Probability is a number from 0 to 1 that measures how likely an event is. P = 0 means impossible (rolling a 7 on a standard die). P = 1 means certain (rolling any number from 1–6). P = 0.5 is a 50-50 chance (like a fair coin flip). For equally likely outcomes, count how many outcomes satisfy your event and divide by the total. The complement rule ($P(\text{not }A) = 1 - P(A)$) is often easier — instead of counting what you want, count what you don't want and subtract. The addition rule adds probabilities of two events but subtracts the overlap to avoid double-counting.
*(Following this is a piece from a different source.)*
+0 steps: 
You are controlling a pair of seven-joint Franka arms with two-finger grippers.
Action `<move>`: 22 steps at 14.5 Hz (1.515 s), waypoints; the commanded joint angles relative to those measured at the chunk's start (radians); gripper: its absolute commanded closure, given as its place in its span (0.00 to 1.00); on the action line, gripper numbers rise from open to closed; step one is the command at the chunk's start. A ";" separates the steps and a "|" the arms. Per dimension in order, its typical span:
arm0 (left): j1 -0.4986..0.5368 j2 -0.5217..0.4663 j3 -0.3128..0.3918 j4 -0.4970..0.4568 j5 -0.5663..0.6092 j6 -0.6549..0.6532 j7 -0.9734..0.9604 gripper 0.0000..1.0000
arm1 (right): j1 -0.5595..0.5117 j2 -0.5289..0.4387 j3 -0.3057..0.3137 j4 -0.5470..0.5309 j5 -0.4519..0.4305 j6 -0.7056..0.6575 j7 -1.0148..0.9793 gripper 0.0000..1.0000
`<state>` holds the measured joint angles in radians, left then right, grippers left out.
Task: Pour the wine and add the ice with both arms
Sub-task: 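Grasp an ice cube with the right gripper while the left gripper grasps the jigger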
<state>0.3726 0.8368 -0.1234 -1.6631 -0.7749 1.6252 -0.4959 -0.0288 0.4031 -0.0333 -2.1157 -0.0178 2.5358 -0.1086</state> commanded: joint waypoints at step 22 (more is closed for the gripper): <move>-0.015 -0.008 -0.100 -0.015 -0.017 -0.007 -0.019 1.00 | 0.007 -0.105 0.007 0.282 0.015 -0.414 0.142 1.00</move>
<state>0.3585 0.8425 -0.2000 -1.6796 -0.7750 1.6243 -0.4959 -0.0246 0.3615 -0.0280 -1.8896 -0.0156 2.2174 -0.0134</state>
A box contains 5 defective and 45 good bolts. If one bolt is selected, find the probability that it is not defective.
$$P(\text{not defective})=1-\frac{5}{50}=0.90$$
Final answer: 0.90 or 90%.
Two Dice: Sum of 7 or 11
Two fair dice are rolled. Find the probability the sum is 7 or 11.
Total outcomes = 36. Ways to get sum 7: (1,6),(2,5),(3,4),(4,3),(5,2),(6,1) = 6 ways. Ways to get sum 11: (5,6),(6,5) = 2 ways. Events are mutually exclusive (no overlap).
$$P=\frac{6+2}{36}=\frac{8}{36}=\frac{2}{9}$$
Final answer: $2/9 \approx 0.222$.
Mutually Exclusive Events
In a single roll of a die, find the probability of getting a 2 or a 5.
These events are mutually exclusive (both cannot happen at once), so $P(A \cap B) = 0$.